Many small businesses put themselves on daily deals websites like Groupon and LivingSocial. But other business remain wary.
Some business owners complaint that they draw in customers that are frugal and only willing to spend a certain amount.
And the daily deals sites take a cut of the purchase. In the end, a business can sink a lot of money into a deal that may not result in long-term business growth. But for some, putting out a social deal can be a powerful marketing and publicity tool.
So does your business belong on a daily deals site?
Unfortunately, there's no simple answer.
Whether or not your business will benefit from a daily deals site is ultimately something you will have to calculate. Think about it this way: how many expenses will you incur by slashing your prices 50%? And how many new customers will you need to hook in order to recoup your losses?

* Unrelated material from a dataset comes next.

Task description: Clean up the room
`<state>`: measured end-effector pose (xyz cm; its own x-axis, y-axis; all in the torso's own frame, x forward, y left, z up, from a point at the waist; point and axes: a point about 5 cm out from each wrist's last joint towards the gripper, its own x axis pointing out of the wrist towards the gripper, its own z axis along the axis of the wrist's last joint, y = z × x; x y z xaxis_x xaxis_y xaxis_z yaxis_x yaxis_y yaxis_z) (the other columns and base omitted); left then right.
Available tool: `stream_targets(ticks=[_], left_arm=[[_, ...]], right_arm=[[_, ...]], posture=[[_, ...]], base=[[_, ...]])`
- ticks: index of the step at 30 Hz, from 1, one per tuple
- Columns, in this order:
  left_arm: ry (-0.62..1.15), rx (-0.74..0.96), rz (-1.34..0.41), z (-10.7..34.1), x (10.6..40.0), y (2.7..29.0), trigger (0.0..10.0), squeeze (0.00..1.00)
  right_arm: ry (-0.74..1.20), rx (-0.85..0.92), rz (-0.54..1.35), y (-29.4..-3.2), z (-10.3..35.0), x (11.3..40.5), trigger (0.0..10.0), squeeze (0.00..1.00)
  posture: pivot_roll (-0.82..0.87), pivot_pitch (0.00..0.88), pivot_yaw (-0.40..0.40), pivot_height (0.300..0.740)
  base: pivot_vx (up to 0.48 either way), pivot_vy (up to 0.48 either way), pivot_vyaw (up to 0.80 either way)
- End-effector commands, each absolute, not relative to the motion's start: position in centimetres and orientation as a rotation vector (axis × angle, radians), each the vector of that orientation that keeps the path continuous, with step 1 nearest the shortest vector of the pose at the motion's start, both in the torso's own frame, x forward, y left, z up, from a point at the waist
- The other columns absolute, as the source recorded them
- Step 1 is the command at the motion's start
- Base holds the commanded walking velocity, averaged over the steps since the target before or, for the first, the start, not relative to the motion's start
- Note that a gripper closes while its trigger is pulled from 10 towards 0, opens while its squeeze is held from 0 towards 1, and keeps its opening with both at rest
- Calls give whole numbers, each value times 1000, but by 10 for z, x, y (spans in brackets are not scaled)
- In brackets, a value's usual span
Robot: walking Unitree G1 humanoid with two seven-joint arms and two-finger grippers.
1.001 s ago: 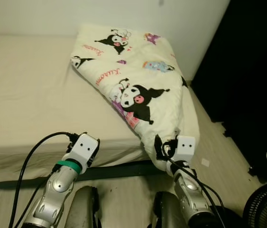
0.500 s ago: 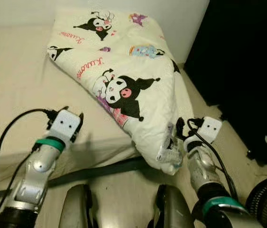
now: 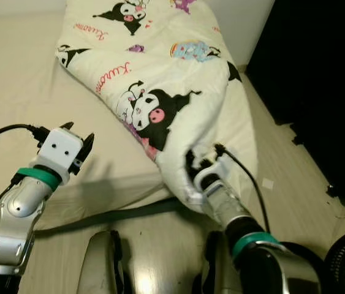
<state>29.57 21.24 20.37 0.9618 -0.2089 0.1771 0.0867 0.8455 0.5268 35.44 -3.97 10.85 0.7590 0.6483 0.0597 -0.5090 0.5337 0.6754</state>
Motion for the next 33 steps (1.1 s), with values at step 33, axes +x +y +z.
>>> stream_targets(ticks=[33], left_arm=[[-359,569,86,262,314,248,10000,0]], right_arm=[[160,449,493,-54,100,341,10000,0]], posture=[[169,159,4,561]], base=[[0,0,0]])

As a business owner, you might also need to negotiate the share of revenues with daily deals sites, according to Business Insider. Traditionally, these companies used to take in 50% of the cost of your coupons. This leaves businesses with only a few dollars to cover the expenses of their own products.
Negotiating the 50% take down to a more business-friendly 5 or 15% might save your company thousands of dollars.
It might also be worthwhile to note that daily deals sites seem to be bad for certain industries. Businesses on daily deals sites that are small but operate in very competitive industries with a low profit margin seem to be the biggest losers. Those that tended to do well were health services and special events industries.